## What this task involves
The required result is one figure, the count of lines below with the string "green" in them.

Data excerpts:
----
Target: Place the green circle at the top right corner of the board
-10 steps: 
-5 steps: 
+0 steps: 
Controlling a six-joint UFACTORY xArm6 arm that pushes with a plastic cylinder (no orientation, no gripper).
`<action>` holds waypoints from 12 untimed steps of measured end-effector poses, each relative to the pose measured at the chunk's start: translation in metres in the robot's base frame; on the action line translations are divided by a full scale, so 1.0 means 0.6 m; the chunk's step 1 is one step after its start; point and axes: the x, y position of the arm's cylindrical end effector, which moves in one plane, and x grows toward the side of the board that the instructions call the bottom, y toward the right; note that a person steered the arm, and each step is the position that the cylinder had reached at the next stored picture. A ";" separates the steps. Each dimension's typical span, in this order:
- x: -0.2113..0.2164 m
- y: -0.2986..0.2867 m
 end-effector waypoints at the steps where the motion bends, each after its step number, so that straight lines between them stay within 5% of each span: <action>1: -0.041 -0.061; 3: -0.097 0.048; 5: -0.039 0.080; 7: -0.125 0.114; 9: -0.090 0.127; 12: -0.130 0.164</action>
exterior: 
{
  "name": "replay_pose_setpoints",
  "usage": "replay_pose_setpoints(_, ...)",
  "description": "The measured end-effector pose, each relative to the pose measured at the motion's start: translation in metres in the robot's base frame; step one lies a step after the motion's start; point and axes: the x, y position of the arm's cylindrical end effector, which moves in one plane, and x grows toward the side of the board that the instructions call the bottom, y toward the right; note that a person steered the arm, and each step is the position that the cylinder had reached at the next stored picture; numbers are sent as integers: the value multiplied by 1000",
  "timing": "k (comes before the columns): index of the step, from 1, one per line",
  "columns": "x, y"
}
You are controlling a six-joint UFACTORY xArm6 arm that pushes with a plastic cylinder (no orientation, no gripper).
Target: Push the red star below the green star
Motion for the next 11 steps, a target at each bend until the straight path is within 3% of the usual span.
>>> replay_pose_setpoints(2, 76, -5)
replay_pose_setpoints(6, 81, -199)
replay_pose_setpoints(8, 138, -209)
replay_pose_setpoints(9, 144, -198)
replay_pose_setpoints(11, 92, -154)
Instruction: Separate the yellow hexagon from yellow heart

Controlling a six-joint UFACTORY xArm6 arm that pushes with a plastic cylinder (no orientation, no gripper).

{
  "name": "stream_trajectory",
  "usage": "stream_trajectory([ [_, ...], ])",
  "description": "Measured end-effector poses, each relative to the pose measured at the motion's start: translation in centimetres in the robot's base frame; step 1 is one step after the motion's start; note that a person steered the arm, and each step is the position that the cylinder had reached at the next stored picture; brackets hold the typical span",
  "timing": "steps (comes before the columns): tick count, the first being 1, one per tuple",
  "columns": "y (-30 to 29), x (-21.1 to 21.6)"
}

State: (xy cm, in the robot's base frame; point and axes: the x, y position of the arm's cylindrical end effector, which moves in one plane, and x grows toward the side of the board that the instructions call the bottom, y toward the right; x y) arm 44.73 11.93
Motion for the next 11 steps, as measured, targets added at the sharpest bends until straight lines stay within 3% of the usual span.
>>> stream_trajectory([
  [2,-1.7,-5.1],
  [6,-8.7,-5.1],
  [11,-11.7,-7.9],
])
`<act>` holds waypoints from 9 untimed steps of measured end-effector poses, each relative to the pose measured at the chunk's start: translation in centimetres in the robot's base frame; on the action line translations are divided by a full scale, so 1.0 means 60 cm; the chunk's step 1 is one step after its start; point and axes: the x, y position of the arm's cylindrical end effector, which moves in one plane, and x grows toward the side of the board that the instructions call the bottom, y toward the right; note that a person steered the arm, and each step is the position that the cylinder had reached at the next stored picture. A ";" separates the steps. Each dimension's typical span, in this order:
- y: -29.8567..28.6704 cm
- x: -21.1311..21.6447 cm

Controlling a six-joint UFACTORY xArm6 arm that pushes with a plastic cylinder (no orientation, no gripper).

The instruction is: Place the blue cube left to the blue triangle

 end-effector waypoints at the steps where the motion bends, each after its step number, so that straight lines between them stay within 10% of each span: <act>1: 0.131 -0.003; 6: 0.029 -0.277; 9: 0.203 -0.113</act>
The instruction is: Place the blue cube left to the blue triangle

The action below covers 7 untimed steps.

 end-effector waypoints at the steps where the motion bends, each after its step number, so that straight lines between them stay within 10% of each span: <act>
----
## Result of the task
2